## [Your task]
Using the material below, return exactly the lines between the one holding "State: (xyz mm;" and the one holding "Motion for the", inclusive, and no others.

## [Given data]
------------------------------

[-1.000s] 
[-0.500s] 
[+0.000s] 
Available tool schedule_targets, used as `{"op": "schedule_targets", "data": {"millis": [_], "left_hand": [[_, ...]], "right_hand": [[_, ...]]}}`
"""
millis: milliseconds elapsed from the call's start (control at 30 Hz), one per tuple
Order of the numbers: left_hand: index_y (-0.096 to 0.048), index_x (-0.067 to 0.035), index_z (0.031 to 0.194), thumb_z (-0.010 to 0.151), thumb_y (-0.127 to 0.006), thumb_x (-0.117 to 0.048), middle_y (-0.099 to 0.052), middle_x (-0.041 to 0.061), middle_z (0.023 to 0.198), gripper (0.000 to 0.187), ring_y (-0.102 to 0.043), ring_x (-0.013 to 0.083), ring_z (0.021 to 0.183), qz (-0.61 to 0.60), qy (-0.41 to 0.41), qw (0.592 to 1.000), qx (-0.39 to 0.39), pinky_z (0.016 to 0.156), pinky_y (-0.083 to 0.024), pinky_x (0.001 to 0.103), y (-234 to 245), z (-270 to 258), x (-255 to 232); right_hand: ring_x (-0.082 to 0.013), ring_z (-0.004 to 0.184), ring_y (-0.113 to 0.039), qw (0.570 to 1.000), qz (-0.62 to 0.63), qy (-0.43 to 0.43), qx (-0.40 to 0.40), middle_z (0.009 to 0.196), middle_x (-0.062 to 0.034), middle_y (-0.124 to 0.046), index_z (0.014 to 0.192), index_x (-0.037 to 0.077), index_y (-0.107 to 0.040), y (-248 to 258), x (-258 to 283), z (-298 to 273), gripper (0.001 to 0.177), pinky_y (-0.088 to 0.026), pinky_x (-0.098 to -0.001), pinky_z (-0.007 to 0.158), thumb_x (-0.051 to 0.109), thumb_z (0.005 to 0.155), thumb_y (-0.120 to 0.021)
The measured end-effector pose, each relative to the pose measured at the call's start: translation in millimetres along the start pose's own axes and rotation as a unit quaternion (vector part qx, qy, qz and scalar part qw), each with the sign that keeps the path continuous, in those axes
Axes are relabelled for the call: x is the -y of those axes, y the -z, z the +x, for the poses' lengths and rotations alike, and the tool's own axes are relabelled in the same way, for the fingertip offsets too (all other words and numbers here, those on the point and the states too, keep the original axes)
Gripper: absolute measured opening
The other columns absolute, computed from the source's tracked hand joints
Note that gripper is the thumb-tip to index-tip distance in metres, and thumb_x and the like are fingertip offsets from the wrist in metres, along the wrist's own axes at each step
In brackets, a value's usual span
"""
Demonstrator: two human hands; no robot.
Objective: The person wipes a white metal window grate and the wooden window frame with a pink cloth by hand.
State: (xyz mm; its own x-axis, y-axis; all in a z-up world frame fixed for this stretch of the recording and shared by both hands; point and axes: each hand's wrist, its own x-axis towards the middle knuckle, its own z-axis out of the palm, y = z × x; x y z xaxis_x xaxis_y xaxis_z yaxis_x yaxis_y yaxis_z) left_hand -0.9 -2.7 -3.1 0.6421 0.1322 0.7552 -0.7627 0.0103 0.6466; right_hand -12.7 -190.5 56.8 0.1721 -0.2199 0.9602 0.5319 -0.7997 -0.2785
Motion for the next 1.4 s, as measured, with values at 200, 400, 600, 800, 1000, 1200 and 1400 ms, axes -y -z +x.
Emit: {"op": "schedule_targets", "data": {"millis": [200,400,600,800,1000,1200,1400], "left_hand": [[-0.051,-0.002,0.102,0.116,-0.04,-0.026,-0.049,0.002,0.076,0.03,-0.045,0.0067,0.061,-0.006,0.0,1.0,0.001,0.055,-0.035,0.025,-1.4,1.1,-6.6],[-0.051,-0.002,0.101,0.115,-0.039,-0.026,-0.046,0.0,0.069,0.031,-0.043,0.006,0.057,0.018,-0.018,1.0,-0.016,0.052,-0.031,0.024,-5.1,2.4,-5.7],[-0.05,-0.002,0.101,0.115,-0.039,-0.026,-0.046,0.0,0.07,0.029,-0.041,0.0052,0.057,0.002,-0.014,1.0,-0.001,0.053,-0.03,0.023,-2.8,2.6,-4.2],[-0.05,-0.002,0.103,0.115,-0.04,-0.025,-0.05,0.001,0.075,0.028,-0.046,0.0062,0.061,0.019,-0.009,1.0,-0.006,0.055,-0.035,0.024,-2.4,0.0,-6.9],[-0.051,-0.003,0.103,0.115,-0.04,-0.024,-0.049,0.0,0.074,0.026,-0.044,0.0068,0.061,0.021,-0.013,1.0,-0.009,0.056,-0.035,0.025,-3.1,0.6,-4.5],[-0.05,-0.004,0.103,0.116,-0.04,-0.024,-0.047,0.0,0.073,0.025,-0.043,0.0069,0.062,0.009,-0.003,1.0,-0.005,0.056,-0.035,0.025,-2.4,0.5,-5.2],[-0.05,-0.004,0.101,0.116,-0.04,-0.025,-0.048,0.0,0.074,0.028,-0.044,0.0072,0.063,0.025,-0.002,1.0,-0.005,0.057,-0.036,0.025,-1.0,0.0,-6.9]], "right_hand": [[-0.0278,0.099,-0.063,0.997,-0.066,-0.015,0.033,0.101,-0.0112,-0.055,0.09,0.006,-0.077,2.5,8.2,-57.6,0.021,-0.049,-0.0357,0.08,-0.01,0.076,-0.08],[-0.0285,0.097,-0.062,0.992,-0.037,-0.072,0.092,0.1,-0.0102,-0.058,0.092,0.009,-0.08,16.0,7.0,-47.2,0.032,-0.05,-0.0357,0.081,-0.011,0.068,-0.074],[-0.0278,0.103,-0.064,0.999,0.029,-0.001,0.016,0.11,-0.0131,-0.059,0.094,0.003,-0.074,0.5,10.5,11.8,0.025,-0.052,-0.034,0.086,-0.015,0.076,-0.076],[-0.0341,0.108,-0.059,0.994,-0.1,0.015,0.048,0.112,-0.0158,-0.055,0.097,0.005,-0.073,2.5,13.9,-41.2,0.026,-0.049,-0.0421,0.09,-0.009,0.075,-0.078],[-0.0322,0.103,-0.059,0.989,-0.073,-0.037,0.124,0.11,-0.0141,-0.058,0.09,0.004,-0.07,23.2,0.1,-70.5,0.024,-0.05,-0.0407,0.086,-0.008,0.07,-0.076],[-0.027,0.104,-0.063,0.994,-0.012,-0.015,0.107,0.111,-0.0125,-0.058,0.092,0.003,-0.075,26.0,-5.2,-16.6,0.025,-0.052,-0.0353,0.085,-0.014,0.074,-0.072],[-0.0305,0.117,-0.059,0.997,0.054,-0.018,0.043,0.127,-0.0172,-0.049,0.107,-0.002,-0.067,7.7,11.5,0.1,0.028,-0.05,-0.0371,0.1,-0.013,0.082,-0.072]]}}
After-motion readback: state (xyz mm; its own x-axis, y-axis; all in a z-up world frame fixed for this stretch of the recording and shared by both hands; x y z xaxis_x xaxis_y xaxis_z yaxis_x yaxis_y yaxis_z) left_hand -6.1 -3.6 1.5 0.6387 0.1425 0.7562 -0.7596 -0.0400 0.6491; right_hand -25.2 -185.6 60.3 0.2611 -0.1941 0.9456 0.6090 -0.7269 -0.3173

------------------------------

## [Result of the task]
State: (xyz mm; its own x-axis, y-axis; all in a z-up world frame fixed for this stretch of the recording and shared by both hands; point and axes: each hand's wrist, its own x-axis towards the middle knuckle, its own z-axis out of the palm, y = z × x; x y z xaxis_x xaxis_y xaxis_z yaxis_x yaxis_y yaxis_z) left_hand -0.9 -2.7 -3.1 0.6421 0.1322 0.7552 -0.7627 0.0103 0.6466; right_hand -12.7 -190.5 56.8 0.1721 -0.2199 0.9602 0.5319 -0.7997 -0.2785
Motion for the next 1.4 s, as measured, with values at 200, 400, 600, 800, 1000, 1200 and 1400 ms, axes -y -z +x.

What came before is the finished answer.